Work task >>
Your output should be the full listing, unchanged.

--- Data Enclosed Below ---

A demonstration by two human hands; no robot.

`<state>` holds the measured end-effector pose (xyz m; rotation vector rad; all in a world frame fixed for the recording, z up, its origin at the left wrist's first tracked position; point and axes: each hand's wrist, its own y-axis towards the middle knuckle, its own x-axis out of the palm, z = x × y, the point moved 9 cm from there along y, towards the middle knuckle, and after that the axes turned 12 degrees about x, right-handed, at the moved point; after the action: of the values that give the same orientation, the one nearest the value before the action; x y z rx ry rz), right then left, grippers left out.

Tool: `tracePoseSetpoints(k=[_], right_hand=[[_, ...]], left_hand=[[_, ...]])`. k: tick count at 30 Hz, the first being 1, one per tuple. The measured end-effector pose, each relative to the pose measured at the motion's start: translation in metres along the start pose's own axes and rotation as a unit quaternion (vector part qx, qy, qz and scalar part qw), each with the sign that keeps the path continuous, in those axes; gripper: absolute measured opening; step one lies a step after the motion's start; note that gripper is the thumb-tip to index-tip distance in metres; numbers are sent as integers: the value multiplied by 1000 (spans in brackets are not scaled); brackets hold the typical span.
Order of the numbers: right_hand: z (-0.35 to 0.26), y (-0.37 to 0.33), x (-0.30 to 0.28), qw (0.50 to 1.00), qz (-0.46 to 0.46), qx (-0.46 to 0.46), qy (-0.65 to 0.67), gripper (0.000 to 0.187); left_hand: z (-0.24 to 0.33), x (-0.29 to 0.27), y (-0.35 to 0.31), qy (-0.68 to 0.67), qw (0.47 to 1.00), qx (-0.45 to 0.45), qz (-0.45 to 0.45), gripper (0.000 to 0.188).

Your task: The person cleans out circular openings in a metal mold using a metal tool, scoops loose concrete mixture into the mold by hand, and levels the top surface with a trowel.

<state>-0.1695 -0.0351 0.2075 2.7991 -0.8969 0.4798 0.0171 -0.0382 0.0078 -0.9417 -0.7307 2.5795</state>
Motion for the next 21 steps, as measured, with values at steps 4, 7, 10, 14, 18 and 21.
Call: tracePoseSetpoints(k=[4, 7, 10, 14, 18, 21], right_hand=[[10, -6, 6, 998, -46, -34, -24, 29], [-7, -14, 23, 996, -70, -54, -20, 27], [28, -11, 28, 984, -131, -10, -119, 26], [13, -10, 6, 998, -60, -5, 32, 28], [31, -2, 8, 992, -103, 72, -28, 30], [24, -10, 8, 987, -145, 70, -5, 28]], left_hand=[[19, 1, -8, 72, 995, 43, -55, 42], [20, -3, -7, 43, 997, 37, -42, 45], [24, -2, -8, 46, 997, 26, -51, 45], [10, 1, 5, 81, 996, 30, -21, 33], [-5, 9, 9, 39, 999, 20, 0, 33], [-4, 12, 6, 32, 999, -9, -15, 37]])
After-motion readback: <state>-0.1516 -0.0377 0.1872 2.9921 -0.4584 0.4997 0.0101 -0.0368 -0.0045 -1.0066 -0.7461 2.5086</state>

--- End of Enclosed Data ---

Answer for the task >>
A demonstration by two human hands; no robot.

`<state>` holds the measured end-effector pose (xyz m; rotation vector rad; all in a world frame fixed for the recording, z up, its origin at the left wrist's first tracked position; point and axes: each hand's wrist, its own y-axis towards the middle knuckle, its own x-axis out of the palm, z = x × y, the point moved 9 cm from there along y, towards the middle knuckle, and after that the axes turned 12 degrees about x, right-handed, at the moved point; after the action: of the values that give the same orientation, the one nearest the value before the action; x y z rx ry rz), right then left, grippers left out.

Tool: `tracePoseSetpoints(k=[_], right_hand=[[_, ...]], left_hand=[[_, ...]])`. k: tick count at 30 Hz, the first being 1, one per tuple. The measured end-effector pose, each relative to the pose measured at the motion's start: translation in metres along the start pose's own axes and rotation as a unit quaternion (vector part qx, qy, qz and scalar part qw), each with the sign that keeps the path continuous, in those axes; gripper: absolute measured opening; step one lies a step after the motion's start; note that gripper is the thumb-tip to index-tip distance in metres; numbers are sent as integers: the value multiplied by 1000 (spans in brackets are not scaled); brackets hold the typical span.
Order of the numbers: right_hand: z (-0.35 to 0.26), y (-0.37 to 0.33), x (-0.30 to 0.28), qw (0.50 to 1.00), qz (-0.46 to 0.46), qx (-0.46 to 0.46), qy (-0.65 to 0.67), gripper (0.000 to 0.187); left_hand: z (-0.24 to 0.33), x (-0.29 to 0.27), y (-0.35 to 0.31), qy (-0.68 to 0.67), qw (0.47 to 1.00), qx (-0.45 to 0.45), qz (-0.45 to 0.45), gripper (0.000 to 0.188).

Your task: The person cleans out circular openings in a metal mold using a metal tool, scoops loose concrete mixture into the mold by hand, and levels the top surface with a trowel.

<state>-0.1695 -0.0351 0.2075 2.7991 -0.8969 0.4798 0.0171 -0.0382 0.0078 -0.9417 -0.7307 2.5795</state>
Motion for the next 21 steps, as measured, with values at steps 4, 7, 10, 14, 18 and 21.
Call: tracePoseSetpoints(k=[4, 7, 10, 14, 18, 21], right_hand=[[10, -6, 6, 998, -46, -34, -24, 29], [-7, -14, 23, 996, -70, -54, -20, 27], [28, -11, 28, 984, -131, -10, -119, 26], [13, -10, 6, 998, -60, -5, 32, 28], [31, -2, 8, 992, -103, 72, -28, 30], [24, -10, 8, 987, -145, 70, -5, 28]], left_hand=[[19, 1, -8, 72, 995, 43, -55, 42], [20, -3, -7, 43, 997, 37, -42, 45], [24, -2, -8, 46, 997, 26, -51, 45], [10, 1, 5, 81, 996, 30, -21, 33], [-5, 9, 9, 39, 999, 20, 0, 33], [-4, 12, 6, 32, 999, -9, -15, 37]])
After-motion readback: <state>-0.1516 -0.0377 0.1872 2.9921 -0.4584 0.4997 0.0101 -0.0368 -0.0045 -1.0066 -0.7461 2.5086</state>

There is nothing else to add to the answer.